◆ DIRECTIONS ◆
Check each line of the entries below for the word "floor" and state only how many lines have it.

◆ INFORMATION GIVEN ◆
+ + +
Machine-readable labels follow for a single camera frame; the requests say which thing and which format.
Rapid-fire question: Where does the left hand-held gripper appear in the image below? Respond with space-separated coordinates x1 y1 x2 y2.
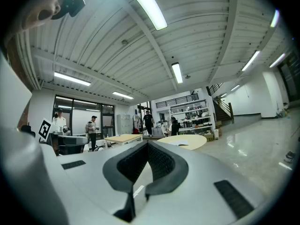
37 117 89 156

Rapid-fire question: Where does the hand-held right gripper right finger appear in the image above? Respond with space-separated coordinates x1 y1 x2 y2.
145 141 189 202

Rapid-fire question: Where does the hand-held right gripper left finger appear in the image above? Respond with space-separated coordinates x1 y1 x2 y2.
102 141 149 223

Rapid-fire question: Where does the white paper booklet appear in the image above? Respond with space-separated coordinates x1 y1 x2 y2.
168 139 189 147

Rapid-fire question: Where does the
+ + +
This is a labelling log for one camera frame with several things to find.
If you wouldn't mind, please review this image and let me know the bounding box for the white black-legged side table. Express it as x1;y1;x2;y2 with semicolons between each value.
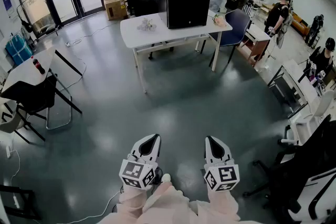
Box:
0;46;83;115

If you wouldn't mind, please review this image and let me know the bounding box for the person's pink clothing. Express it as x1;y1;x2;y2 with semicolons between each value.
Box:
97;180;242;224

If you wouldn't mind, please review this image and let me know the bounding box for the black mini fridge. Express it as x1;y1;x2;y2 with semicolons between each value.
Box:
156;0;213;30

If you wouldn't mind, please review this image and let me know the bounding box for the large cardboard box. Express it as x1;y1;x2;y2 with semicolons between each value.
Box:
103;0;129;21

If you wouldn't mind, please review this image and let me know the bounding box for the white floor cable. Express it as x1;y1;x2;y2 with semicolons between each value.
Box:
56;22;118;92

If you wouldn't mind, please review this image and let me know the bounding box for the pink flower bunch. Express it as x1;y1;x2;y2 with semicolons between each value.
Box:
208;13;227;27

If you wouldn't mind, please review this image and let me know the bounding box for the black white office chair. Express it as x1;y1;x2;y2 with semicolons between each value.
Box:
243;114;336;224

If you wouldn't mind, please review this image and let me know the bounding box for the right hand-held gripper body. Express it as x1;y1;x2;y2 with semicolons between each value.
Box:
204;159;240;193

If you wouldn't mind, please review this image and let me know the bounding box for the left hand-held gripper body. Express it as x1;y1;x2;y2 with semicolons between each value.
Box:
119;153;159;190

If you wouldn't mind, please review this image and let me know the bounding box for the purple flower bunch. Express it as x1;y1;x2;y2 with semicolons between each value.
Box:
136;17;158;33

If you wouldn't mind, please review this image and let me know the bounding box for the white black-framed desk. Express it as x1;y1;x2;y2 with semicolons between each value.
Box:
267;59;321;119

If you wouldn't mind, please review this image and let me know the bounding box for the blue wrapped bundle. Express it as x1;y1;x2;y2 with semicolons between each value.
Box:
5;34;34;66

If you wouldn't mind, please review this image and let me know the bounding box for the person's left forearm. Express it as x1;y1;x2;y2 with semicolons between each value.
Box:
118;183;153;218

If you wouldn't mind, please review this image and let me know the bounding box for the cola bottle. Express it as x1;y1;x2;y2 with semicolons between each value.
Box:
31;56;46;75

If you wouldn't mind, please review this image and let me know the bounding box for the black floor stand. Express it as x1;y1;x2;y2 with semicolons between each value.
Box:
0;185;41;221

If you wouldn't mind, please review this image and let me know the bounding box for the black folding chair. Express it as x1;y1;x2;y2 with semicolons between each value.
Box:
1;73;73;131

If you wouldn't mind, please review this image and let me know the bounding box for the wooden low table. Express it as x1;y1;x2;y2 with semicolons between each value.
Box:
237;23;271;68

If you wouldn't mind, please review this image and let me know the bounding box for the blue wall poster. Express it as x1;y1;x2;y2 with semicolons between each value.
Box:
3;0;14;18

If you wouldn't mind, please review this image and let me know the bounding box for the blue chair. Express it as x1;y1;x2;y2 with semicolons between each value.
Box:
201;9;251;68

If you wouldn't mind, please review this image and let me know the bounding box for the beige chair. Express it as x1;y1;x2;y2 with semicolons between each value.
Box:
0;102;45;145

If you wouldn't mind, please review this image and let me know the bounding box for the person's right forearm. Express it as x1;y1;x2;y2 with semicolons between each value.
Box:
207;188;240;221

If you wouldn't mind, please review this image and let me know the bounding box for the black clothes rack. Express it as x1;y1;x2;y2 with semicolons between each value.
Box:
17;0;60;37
+ + +
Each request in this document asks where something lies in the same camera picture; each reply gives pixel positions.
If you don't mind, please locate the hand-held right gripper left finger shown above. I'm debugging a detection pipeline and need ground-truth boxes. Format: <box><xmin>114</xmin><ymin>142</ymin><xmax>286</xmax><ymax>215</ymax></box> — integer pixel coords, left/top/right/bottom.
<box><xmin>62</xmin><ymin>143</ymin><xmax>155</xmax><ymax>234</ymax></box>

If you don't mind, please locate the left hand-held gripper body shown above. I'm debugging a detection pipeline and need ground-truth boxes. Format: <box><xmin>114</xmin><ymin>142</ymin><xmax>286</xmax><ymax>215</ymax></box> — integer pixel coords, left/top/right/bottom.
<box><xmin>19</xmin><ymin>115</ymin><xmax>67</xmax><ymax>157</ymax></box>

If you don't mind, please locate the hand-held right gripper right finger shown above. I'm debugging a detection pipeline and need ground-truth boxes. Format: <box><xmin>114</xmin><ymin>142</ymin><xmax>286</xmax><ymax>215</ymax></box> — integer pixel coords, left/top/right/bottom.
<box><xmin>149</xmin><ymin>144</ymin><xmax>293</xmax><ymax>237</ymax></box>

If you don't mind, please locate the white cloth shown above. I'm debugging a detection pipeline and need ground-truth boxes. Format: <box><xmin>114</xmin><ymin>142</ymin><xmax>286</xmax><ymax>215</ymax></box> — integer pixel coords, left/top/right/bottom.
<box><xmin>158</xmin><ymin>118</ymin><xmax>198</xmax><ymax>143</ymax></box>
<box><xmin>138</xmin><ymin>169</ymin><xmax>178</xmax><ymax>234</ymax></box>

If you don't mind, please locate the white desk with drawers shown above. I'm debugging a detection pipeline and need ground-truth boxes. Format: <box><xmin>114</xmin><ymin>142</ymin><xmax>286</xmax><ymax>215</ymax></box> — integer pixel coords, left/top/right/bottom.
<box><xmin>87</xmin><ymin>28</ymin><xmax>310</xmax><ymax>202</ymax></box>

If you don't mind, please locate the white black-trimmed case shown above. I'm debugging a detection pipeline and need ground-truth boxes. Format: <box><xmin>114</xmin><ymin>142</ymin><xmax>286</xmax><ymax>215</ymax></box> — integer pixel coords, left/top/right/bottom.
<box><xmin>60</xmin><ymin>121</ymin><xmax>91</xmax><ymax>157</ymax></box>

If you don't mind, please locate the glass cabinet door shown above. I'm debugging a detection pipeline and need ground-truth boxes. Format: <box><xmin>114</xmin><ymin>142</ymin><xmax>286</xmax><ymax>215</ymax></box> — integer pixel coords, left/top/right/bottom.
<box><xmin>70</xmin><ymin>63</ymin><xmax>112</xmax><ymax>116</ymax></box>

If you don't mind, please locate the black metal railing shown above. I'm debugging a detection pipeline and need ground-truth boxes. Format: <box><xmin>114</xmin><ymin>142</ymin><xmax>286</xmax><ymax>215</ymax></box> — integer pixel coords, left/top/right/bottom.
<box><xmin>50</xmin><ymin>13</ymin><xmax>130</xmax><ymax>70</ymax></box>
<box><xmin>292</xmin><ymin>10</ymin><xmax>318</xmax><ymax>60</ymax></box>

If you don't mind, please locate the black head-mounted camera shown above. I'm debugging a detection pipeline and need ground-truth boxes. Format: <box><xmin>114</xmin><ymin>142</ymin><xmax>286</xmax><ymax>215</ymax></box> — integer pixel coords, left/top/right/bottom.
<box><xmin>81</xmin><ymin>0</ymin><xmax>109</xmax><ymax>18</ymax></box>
+ + +
◆ RESULT OF THE TASK ◆
2